─── Material to process

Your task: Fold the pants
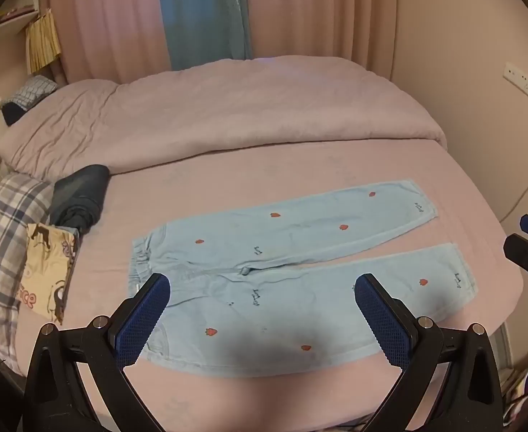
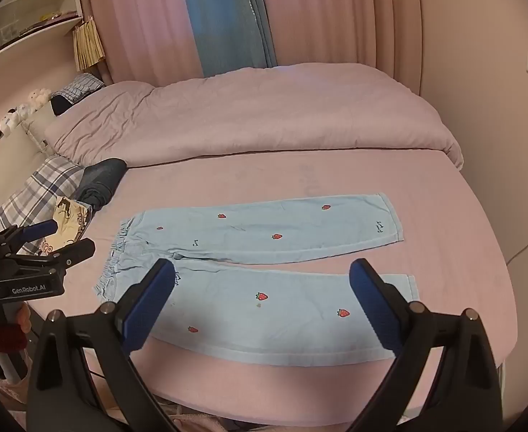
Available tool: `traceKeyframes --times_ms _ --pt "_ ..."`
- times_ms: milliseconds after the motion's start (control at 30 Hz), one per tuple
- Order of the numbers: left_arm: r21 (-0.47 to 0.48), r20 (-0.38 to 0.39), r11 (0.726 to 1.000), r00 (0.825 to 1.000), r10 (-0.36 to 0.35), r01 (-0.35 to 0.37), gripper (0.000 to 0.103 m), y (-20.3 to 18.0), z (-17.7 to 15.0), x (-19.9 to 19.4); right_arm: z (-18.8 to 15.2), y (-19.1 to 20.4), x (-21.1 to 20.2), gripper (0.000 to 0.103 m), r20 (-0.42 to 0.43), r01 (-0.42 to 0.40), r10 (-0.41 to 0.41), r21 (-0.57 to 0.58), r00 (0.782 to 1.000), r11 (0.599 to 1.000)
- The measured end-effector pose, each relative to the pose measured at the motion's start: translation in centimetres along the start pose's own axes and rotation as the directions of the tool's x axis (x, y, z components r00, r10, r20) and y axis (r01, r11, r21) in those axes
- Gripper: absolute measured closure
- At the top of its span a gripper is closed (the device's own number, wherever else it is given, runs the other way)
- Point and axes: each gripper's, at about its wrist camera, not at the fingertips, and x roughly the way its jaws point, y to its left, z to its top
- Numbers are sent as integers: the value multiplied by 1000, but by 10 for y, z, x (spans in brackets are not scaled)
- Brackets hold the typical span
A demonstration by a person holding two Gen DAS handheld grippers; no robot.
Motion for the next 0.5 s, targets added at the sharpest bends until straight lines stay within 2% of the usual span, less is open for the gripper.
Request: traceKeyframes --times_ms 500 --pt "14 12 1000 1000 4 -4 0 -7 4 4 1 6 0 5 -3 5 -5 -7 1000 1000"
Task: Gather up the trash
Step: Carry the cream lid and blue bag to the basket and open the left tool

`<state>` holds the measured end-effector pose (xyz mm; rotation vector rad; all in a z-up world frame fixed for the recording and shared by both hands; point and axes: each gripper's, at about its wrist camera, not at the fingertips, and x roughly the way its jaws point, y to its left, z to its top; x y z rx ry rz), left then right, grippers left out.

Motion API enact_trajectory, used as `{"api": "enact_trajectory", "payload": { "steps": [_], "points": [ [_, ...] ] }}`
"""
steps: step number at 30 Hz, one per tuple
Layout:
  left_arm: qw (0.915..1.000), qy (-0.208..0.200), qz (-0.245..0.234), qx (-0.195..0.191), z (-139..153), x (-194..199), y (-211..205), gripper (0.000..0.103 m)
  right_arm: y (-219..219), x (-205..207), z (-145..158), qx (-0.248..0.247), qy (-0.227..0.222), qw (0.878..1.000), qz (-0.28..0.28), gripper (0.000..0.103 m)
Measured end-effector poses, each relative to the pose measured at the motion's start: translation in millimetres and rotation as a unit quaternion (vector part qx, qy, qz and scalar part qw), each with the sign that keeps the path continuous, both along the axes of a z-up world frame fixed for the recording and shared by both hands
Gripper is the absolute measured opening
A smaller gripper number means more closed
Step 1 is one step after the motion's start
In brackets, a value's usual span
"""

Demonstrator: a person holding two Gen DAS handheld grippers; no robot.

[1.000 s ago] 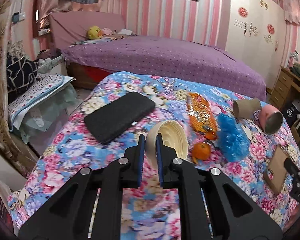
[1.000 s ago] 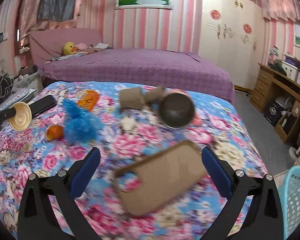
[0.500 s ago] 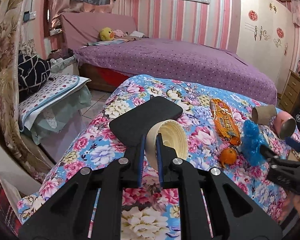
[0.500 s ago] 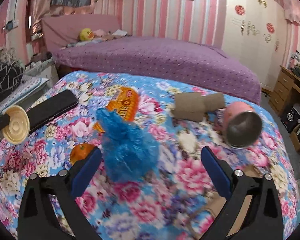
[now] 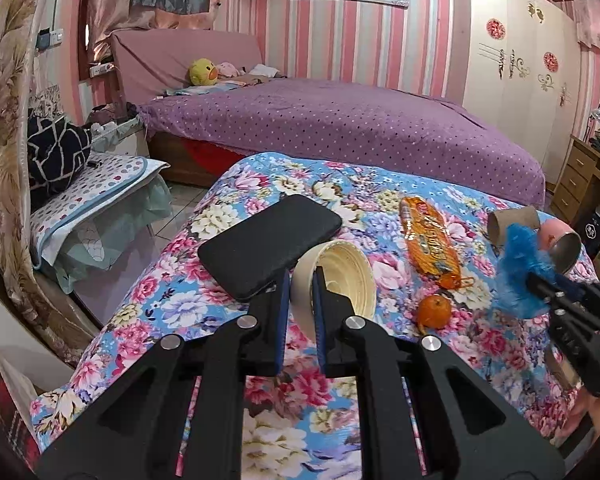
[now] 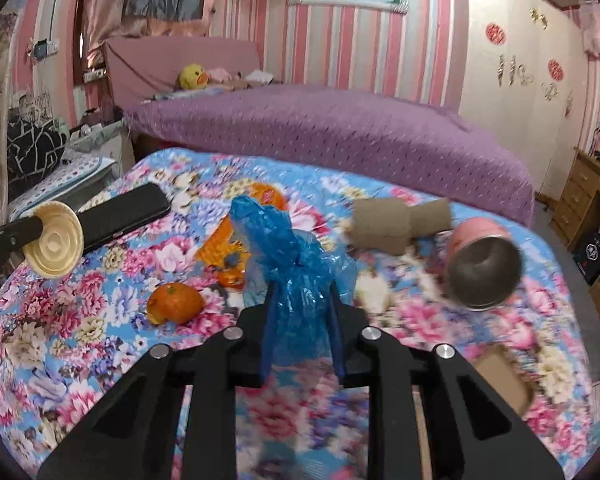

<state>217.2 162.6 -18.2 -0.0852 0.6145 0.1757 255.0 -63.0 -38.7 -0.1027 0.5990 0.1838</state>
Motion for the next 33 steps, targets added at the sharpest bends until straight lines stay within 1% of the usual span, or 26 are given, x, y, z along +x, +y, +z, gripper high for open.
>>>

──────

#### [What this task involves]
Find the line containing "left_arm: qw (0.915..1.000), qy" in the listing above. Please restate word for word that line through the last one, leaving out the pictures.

#### [Exercise answer]
  left_arm: qw (0.915..1.000), qy (-0.208..0.200), qz (-0.245..0.234), qx (-0.195..0.191), z (-139..153), x (-194..199), y (-211..205), gripper (0.000..0.103 m)
  right_arm: y (-219..219), x (-205..207), z (-145..158), qx (-0.248..0.247), qy (-0.227..0.222), qw (0.878..1.000), qz (-0.28..0.28), gripper (0.000..0.103 m)
Measured end-effector poses, each relative to the pose measured at the motion's start: translation in millimetres and rotation as a unit quaternion (vector part qx, qy, qz and scalar part qw), each with the sign that keeps the path continuous, both along the axes of a z-up world frame fixed for the recording and shared by both hands
Gripper is the absolute measured opening
A smaller gripper number means more closed
Step 1 is one step after the motion's start
In brackets, a value's usual span
"""

Demonstrator: a person holding two Gen DAS handheld grippers; no robot.

[1.000 s ago] 
[1.000 s ago] 
[0.500 s ago] 
[0.500 s ago] 
[now] 
[now] 

<state>217.2 162.6 -18.2 -0.0852 0.6145 0.1757 255.0 -63.0 -38.7 -0.1027 0.5990 0.1838</state>
Motion for the next 33 steps, targets added at the sharpest bends until straight lines stay within 1% of the usual span, or 26 are given, x, y, z along +x, +y, +z, gripper high for open.
>>>

Nothing else goes with this output.